Landry (Jesse Plemons) tries to get Jess (Jurnee Smollett) to go on a date with him, as she does not want to call it a "date". She also tries to avoid Vince (Michael B. Jordan), thinking that, even though she clearly feels something for him, it could never work between them. While helping Mindy (Stacey Oristano), Tim discovers that Billy (Derek Phillips) has been ignoring her calls, and she suspects he may have an affair. Tim confronts Billy at the shop, only to discover that Billy is working with one of Vince's criminal friends to help him use the shop to break down stolen cars for money. Tim also tries to help Luke (Matt Lauria), whose injury may impact his practice. Tim gets him to see a specific doctor to give him better medication.

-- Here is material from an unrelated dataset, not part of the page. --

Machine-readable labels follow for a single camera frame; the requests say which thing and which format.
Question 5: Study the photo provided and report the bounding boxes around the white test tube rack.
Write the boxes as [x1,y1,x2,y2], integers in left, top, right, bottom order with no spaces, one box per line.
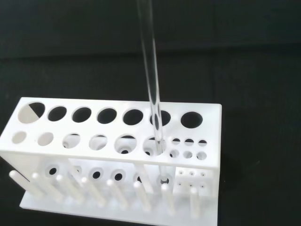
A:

Tami (Connie Britton) and Julie (Aimee Teegarden) leave for Boston to find possible colleges for Julie. While Tami is excited over her prospects, Julie is not exactly enthralled with the experience. During a discussion, Julie finally expresses that she feels lost after her break-up with Matt, and Tami comforts her before her interview with a Boston College representative. Julie successfully completes the interview, although Tami tells her she is proud of her no matter her decision.

During the game, the Lions impress by winning during the second half. As they approach the final seconds, the Timberwolves make a comeback and start leading the game. Despite his injury, Luke manages to score a touchdown. This allows the Lions to win 23-21, marking their first win of the season. After the game, Jess decides to go out with Landry to make Vince jealous. Tim takes Becky (Madison Burge) to see the open field, where the two share a kiss. Then, Tim visits Billy, asking to be involved in his scheme, as he could get the money needed for the field in just a couple of months.

==Production==
===Development===
The episode was written by Derek Santos Olson, and directed by producer Michael Waxman. This was Olson's first writing credit, and Waxman's sixth directing credit.

==Reception==
===Viewers===
In its original American broadcast on NBC, "Toilet Bowl" was seen by an estimated 3.54 million household viewers with a 1.1/5 in the 18–49 demographics. This means that 1.1 percent of all households with televisions watched the episode, while 5 percent of all of those watching television at the time of the broadcast watched it. This was a slight increase in viewership from the previous episode, which was watched by an estimated 3.43 million household viewers with a 1.0/4 in the 18–49 demographics.

===Critical reviews===
"Toilet Bowl" received positive reviews from critics. Keith Phipps of The A.V. Club gave the episode a "B" grade and wrote, "Still, for an episode that set up the back-half of the season, I can't say I'm terribly excited — yet — about where the season's headed. There were some really fine moments here, however, like that funny opening as Tami and Julie prepare for the trip and Buddy's mission to get the East Dillon game broadcast on a station with little use for English, much less fútbol de Norteamericano."

Ken Tucker of Entertainment Weekly wrote, "Friday Night Lights has now reached the point where its new characters have earned equal footing with fan favorites such as Tim Riggins and Landry. And it's about time, since I think we're about half-way through the season, aren't we?"

Alan Sepinwall wrote, "Friday Night Lights doesn't need to audition for me to get it to watch the rest of this season or all of next. It already nailed the job, way back in the pilot episode. I just want it to be working as well as it can going into the home stretch." Allison Waldman of TV Squad wrote, "I'd like to see Becky save Tim. I'd like to see Tim get the $85,000 for the 25 acres. I'd like to see a happy ending for Tim, but I don't know how that's going to happen."

Andy Greenwald of Vulture wrote, "This episode wasn't really a 'corker,' per se. Merely another quality brick in what is shaping up to be an outstanding season." Television Without Pity gave the episode an "A" grade.